Love is Strange, recensione: “l’amore è strano ma mai innaturale”

Creato il 13 febbraio 2014 da Oggialcinemanet @oggialcinema

13 febbraio 2014 • Festival di Berlino 2014, Speciale Berlinale, Speciale Festival OAC, Vetrina Cinema

Love is Strange, recensione: L’amore è strano ma mai innaturale

Dopo aver entusiasmato il pubblico del Sundance, Love is Strange riscuote grande successo anche alla Berlinale. L’ultimo lavoro del regista indipendente Ira Sachs (Keep the Lights On) vede John Lithgow e Alfred Molina interpretare una coppia gay alle prese con difficoltà economiche e non solo.
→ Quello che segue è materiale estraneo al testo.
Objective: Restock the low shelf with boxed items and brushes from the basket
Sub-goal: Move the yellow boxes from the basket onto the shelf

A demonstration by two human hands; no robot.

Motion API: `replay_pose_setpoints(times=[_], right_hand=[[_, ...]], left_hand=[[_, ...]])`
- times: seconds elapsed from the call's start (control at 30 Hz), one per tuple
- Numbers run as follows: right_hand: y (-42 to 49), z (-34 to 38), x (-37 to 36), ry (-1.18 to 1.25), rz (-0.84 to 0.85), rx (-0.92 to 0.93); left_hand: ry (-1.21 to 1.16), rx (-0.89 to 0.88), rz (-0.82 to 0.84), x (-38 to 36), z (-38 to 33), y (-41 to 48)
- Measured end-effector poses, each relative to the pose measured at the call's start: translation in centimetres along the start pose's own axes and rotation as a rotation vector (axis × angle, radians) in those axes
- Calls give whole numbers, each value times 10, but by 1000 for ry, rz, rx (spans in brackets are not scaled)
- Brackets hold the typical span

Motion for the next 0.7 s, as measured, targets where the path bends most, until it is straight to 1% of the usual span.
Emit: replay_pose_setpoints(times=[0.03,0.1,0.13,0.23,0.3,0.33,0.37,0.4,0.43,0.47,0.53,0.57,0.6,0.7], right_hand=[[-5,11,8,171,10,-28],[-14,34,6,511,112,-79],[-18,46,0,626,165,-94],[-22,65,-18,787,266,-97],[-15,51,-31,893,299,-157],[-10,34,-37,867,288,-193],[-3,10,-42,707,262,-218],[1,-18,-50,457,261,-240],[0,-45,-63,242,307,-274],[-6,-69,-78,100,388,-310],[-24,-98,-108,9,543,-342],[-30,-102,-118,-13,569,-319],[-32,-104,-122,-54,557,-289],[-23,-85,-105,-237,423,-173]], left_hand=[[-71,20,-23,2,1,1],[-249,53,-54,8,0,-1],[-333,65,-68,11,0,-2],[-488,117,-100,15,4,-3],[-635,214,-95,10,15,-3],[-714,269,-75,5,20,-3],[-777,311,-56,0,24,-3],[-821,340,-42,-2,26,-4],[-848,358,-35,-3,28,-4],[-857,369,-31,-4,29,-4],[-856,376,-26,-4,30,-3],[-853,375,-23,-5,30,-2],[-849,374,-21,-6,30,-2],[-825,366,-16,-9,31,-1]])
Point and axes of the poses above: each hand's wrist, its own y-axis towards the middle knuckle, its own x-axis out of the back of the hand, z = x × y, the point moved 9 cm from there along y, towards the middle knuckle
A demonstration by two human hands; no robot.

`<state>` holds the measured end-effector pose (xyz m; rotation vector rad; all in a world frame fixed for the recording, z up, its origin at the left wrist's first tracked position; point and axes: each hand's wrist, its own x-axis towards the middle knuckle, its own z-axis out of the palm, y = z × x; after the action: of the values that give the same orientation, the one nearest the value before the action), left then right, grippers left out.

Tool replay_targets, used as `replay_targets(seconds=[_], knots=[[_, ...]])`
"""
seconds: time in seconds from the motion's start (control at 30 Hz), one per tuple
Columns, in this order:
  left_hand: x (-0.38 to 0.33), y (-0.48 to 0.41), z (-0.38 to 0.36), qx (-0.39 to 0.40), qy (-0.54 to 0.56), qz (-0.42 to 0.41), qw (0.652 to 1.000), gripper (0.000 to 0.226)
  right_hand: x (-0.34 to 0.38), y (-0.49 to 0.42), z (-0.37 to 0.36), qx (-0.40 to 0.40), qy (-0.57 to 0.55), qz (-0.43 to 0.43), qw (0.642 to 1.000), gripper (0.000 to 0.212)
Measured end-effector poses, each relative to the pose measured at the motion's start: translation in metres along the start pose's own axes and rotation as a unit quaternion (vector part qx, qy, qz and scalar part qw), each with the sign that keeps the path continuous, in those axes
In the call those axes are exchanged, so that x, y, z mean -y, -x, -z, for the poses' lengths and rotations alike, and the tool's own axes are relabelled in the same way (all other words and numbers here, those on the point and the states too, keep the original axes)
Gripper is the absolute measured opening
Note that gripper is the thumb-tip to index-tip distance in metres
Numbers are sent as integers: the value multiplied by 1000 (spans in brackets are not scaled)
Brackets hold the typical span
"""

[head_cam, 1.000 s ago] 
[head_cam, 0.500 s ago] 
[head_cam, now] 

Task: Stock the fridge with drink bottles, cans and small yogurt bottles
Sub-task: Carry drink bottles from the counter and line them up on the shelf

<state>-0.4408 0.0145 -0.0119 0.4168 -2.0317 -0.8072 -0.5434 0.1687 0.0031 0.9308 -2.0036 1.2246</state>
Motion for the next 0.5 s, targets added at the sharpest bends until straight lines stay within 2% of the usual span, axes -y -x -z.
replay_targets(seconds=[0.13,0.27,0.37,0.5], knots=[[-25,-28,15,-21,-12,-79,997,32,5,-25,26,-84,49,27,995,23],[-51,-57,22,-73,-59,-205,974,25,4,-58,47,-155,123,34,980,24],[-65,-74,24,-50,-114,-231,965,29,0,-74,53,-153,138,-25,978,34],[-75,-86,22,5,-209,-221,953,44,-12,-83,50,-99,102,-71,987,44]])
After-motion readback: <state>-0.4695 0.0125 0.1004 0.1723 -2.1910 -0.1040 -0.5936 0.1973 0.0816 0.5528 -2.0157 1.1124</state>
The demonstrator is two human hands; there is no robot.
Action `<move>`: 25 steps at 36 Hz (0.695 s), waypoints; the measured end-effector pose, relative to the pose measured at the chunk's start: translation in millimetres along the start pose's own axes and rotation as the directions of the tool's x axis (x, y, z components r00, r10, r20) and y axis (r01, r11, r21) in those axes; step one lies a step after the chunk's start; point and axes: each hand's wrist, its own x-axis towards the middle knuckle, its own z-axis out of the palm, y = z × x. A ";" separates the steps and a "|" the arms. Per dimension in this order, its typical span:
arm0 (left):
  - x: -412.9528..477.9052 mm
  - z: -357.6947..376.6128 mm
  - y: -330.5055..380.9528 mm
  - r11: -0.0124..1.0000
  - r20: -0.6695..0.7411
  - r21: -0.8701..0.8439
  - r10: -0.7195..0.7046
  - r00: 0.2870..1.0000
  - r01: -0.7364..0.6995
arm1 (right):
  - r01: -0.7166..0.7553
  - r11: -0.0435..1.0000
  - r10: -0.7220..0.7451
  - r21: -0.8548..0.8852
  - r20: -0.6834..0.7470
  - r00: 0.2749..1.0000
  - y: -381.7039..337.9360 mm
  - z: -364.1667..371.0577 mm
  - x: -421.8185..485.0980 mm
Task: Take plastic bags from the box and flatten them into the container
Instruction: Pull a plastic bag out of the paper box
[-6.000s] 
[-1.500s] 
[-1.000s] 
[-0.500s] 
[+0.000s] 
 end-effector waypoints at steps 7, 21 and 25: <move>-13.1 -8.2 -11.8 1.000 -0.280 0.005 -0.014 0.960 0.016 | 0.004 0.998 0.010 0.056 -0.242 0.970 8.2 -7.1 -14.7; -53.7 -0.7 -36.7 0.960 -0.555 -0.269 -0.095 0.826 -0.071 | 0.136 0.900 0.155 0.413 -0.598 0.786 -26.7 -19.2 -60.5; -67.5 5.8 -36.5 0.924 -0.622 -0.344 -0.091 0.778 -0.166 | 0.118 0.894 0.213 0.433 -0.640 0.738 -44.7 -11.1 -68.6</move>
Questo bel tranche de vie, viene illuminato ulteriormente dalle grandissime le prestazioni dei due attori protagonisti, Molina e Lithgow, che si cimentano con apprezzabile generosità nell’interpretazione dei personaggi ideati e scritti da Sachs ed il co-sceneggiatore Mauricio Zacharis. Un film autentico, divertente ed intimo come una bella storia d’amore condivisa tra amici. Lo sguardo del regista è rivolto principalmente ai suoi personaggi piuttosto che all’estetica. Sachs è infatti molto abile nel delineare la complessità dei rapporti e lo stato emotivo di tutti i personaggi. Un humour familiare emerge particolarmente durante le schermaglie tipiche di una coppia che ha condiviso una vita insieme.

Siamo nella Grande Mela e mentre Ben (Lithgow) nella vita fa il pittore, George (Molina) è un maestro di musica. La coppia si appresta a compiere i quattro decenni di vita insieme. Nonostante gli amministratori della scuola cattolica dove George insegna, siano a conoscenza della sua omosessualità, sono costretti a licenziarlo dopo che la diocesi viene a sapere del suo matrimonio. Senza lo stipendio di George, la coppia non può permettersi di pagare l’affitto ed è costretta a separarsi anche se solo fisicamente.

Love is Strange – Locandina

George s’imbatte in delle poliziotte che si riferiscono con affetto ai loro compagni poliziotti gay (Cheyenne Jackson e Manny Perez) mentre Ben è alle prese con il nipote dipendente dal lavoro Elliot (Darren Burrows) e sua moglie Kate (Marisa Tomei). La musica di Chopin suggella il dramma che si abbatte sulla vita di questa coppia e aiuta a stabilire il giusto tono nel corso del film.

Consapevole che l’attenzione sull’aspetto sessuale della coppia avrebbe potuto disturbare il pubblico più perbenista, il regista statunitense ha preferito di optare per una coppia in cui l’amore prevale sul sesso al punto tale che la famiglia progressiva di New York guarda alla coppia di vecchi zii come un modello di riferimento in amore. Eppure Ben e George non vengono idealizzati, ancora si agitano e bisticciano. In una delle scene più commuoventi, un marito errante si scusa per la passata imprudenza. Nonostante amici e parenti siano ben lungi dall’essere omofobi, vivere a stretto contatto mette sicuramente a dura prova la tolleranza di molti. Come Ben confida a George durante una conversazione telefonica: “Alcune volte quando convivi con delle persone, sai di loro più di quanto vorresti.” Per quanto difficile possa essere vivere con gli altri lo è ancor di più abituarsi a vivere in disparte, che si tratti di una situazione temporanea o meno. Nel considerare queste difficoltà il film mette in discussione la legittimità della loro relazione. In fin dei conti, l’amore potrà anche essere strano ma non per questo contro natura.